The Australian suicide toll is:
- more than two and a half times the national road toll;
- more than 30 times domestic violence homicides;
- one in 50 Australian deaths;
- one in 17 First Nations deaths is a suicide;
- the leading cause of death of Australians aged 15 to 35;
- in 2017, there were at least 3,128 suicides, with nearly a third comprised of the migrant born; and
- between 70 to 100 Australian children aged 17 years and less suicide each year.
Suicide crises and suicide prevention are not on our governments' agendas.
In 2019:
- harrowingly, four children aged 12 years have lost their lives to suicide;
- three of the12-year-old children were First Nations children;
- First Nations suicides are at 42, 24 males and 18 females;
- on average, at least three First Nations people take their lives each week; and
- on average for all Australians, there have been 62 suicides each week of the first three months.
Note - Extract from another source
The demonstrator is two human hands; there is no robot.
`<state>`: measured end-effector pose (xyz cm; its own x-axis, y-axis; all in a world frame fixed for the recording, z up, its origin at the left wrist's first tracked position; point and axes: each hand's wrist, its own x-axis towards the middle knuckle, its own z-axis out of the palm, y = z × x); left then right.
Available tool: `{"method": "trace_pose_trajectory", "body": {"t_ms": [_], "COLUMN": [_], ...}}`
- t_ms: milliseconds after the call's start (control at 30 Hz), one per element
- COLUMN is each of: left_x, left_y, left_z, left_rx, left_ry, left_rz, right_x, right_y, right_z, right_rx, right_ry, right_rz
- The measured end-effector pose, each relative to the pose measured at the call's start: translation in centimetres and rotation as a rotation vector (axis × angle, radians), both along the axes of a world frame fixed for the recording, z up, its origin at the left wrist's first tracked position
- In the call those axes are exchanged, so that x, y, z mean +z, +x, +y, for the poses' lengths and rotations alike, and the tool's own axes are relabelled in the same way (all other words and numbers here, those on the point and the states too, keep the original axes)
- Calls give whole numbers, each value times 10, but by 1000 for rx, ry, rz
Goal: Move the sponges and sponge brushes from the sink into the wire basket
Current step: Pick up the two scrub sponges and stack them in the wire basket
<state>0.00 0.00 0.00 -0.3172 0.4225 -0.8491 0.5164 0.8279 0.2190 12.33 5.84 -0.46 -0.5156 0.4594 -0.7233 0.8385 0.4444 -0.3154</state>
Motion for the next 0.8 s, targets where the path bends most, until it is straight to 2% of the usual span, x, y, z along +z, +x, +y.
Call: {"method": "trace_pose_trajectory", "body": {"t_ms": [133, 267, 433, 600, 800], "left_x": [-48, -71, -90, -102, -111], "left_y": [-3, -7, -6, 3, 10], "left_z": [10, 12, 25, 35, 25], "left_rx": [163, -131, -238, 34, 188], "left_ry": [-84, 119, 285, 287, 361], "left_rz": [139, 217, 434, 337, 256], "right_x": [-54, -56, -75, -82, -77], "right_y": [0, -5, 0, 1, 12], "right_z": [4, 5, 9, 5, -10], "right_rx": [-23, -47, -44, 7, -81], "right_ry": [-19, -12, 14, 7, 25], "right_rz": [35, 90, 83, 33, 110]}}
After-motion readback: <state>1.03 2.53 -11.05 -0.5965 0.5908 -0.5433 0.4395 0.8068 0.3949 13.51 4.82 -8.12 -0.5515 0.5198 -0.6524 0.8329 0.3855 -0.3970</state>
It is a heartbreaking tragedy across the continent.
The youngest Australian suicides, in recent years, are of three children who were aged nine. The youngest Australian to attempt suicide that I have come across was aged six.
On the catastrophic tragedy of First Nations suicides, of the 42 losses this year, the majority – two-thirds – were youth suicides. It is an indictment of this nation; moral and political abominations.
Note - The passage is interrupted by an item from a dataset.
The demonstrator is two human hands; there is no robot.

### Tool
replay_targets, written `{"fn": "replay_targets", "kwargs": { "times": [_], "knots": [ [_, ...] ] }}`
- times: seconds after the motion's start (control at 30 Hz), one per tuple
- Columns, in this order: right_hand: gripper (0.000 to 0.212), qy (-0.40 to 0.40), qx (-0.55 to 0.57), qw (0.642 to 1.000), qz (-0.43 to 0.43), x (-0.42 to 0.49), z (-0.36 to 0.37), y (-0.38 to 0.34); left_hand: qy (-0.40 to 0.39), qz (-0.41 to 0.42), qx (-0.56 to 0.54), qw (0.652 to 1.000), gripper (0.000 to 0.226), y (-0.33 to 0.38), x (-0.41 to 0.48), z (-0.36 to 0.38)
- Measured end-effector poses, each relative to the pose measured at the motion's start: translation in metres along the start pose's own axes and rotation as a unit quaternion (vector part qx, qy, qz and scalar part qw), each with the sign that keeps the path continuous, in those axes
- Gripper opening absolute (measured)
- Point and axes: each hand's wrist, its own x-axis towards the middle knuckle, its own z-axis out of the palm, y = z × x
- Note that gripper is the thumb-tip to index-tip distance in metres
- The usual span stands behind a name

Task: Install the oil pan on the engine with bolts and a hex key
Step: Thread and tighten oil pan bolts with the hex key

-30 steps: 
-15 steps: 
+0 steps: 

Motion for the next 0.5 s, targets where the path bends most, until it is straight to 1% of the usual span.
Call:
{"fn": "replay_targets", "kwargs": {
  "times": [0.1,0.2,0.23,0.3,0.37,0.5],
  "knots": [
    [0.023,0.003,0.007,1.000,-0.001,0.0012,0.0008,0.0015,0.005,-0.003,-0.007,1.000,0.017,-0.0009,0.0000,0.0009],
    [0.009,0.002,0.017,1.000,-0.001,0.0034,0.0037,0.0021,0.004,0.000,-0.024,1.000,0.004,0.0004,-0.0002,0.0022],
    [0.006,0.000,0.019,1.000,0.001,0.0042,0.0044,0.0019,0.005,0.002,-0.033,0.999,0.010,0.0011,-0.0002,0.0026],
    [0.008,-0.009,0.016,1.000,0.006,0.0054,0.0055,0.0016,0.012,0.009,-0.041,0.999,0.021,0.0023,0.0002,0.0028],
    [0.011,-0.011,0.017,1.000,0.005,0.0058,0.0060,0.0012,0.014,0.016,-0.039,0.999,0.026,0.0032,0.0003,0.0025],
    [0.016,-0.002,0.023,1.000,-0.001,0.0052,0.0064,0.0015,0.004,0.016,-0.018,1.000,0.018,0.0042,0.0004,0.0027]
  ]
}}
During the last decade, I’ve focused my research and working life on suicide prevention and its indisputable intersection with poverty. I’ve written hundreds of pieces on the suicide crises and, from a trauma recovery vantage, I've worked alongside more than 1,000 suicide-affected families. This includes hundreds of First Nations families. I’ve journeyed to more than 600 First Nations communities across the country.
I have helped found and establish the National Indigenous Critical Response Service. At the upcoming two and a half years mark (28 June) of training up colleagues as Critical Response Support Advocates, I will be stepping down to be succeeded by a First Nations colleague.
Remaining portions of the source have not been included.